Coinbase Suggests a Crypto-focused Financial Regulator to Take the Role of the SEC in Overseeing Digital Assets
Oct 14, 2021
On Thursday, Coinbase Global Inc., a cryptocurrency exchange, proposed sweeping changes to federal regulation of digital assets, urging Congress to establish a new agency to regulate the industry under a different framework than that which oversees traditional financial services.
On Thursday, Faryar Shirzad, the chief policy officer of Coinbase told reporters, "A federal regulator for digital asset exchanges should be formed. A digitally native and nimble regulator would help guarantee that the financial system's transformation benefits the greatest number of Americans."
The United States' financial regulatory structure, which is made up of several federal and state agencies such as the Securities and Exchange Commission, the Commodity Futures Trading Commission, and the Federal Reserve, has long irked the crypto industry. It also is opposed to regulatory bodies like the Securities and Exchange Commission (SEC) utilizing securities laws to oversee digital assets, which it argues are fundamentally different from traditional assets like stocks and bonds, rendering them incompatible with the present regulatory system.
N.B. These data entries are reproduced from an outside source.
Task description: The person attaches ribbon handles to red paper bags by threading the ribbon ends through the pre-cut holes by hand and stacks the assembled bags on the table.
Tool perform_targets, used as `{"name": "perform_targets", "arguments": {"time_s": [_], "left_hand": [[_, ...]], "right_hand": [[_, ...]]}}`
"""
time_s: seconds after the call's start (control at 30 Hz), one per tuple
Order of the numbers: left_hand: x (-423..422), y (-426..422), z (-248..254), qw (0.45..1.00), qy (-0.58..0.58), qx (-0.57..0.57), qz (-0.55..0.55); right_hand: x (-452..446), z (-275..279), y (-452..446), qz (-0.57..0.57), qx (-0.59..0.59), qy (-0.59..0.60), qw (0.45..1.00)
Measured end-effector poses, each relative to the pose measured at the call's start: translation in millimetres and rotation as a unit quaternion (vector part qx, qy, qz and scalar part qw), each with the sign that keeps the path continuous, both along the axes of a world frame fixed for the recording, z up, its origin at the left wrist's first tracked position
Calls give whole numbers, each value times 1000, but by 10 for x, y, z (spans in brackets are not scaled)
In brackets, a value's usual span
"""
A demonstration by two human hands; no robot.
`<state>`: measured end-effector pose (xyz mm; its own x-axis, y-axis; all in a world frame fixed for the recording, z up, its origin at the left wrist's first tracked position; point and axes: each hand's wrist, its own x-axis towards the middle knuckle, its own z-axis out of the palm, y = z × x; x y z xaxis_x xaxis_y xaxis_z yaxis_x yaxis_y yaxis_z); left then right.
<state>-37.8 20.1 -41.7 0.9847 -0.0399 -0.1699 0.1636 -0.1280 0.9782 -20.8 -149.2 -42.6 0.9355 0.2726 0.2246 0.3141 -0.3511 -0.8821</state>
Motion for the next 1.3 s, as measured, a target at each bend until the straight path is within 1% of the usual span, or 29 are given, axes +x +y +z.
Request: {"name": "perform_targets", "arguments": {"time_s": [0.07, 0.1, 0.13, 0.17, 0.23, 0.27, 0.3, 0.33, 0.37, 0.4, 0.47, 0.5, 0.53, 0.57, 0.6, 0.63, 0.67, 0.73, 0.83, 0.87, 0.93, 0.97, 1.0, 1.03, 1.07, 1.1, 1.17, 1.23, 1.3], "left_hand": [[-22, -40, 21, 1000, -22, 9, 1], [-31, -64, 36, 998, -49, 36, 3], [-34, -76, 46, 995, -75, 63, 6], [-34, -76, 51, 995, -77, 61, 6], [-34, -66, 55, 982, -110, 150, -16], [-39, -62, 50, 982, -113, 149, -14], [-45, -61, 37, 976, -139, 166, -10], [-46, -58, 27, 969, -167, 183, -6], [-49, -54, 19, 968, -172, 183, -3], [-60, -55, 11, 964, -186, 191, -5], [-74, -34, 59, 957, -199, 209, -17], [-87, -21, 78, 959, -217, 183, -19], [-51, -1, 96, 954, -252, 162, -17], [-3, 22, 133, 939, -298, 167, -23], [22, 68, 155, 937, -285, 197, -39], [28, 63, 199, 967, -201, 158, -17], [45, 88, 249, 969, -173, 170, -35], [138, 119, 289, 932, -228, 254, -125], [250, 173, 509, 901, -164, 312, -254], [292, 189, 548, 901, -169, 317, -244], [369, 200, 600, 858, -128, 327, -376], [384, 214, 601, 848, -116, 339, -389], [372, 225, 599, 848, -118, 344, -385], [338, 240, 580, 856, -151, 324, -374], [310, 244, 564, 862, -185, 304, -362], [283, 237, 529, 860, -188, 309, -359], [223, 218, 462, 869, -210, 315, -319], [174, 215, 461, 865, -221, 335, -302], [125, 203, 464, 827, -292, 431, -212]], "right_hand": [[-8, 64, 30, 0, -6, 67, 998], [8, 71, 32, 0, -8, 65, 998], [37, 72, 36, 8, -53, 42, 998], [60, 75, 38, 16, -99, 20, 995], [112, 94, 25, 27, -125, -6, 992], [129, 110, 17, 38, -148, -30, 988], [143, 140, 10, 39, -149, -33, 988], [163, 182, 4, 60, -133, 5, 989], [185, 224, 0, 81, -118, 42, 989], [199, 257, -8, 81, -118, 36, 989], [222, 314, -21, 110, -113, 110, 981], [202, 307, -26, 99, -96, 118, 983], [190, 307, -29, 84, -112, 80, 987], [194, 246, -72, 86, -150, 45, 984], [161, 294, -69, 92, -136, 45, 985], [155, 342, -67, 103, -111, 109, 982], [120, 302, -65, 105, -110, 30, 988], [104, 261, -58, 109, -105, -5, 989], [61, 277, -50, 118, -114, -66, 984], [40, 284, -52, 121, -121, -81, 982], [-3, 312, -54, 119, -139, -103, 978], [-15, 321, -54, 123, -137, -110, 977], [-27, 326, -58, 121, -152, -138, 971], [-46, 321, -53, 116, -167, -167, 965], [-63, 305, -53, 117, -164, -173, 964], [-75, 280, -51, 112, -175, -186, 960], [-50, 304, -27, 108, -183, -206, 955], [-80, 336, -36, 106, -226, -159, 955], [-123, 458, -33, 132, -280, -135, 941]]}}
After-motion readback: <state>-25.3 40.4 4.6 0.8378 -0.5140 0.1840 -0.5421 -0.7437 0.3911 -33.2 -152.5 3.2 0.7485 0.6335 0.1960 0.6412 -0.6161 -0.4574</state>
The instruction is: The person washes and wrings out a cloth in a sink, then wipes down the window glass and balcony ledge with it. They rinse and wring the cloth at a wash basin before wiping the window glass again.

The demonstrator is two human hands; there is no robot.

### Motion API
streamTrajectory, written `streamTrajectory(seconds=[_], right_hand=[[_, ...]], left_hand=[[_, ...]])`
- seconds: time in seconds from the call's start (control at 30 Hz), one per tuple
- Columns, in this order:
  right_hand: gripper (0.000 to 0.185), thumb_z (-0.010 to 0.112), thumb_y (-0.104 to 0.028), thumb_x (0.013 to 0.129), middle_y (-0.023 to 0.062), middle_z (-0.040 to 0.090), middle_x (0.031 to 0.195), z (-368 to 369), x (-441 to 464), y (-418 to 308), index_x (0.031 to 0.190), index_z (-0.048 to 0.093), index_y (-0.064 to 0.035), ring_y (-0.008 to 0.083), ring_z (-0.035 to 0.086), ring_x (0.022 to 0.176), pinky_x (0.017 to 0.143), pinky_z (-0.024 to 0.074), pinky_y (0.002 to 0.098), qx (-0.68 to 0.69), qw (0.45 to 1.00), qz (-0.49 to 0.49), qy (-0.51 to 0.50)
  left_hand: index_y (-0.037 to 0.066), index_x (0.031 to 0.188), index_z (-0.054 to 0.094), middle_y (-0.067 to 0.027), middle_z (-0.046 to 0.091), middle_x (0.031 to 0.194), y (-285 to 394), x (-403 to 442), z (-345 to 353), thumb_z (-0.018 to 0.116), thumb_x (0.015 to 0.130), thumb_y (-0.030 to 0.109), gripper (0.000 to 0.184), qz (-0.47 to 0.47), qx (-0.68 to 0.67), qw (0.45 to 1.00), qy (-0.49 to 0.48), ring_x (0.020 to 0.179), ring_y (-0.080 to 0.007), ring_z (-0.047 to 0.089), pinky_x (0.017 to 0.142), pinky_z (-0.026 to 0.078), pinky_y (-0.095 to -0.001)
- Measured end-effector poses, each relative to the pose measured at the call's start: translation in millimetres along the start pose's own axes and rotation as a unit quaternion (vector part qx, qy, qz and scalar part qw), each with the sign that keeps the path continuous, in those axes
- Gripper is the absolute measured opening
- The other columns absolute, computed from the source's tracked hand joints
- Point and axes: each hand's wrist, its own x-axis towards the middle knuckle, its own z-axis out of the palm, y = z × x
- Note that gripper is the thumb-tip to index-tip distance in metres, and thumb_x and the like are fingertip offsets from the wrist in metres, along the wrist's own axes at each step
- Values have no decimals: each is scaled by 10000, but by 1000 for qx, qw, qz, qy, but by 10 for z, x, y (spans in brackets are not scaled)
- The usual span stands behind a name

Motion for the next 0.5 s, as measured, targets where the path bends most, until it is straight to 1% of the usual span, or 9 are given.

Cryptocurrencies, as well as the distributed-ledger technology that supports them, have the potential to revolutionize the global financial system, according to Shirzad. The current regulatory structure, he claims, "assumes the ongoing presence of a series of financial intermediaries" including clearinghouses and brokers, which blockchain technology may render obsolete.
According to Coinbase's plan, this new financial regulator would be in charge of licensing and monitoring digital asset markets, or MDAs, to prevent fraud and manipulation, as well as requiring issuers of digital assets to provide essential information to market participants. The new regulator would also be in charge of so-called initial coin offerings, which are frequently used to fund new enterprises in the same way that public corporations do so by selling stock.
Coinbase's proposal, according to Todd Phillips, director of financial regulation and corporate governance at the Center for American Progress, ignores the fact that digital assets can be used for a variety of purposes and should be regulated based on their function rather than their digital form.
"They approach digital assets as if they were one large asset class, which they are not." "Some of these instruments are securities, while others are commodities, and yet others are something else," Phillips explained. "If enacted, this plan would allow many, if not all, public businesses to stop issuing stock and instead issue coins, circumventing securities regulations."
Similar worries were expressed by Securities and Exchange Commission Commissioner Caroline Crenshaw when she advocated against creating a legal safe harbor for crypto assets, which proponents say would allow the industry to develop without government oversight.
"Granting a special exemption to these projects will offer blockchain-related firms unfair benefits and damage everyone else," Crenshaw said during a speech at the Practising Law Institute on Wednesday.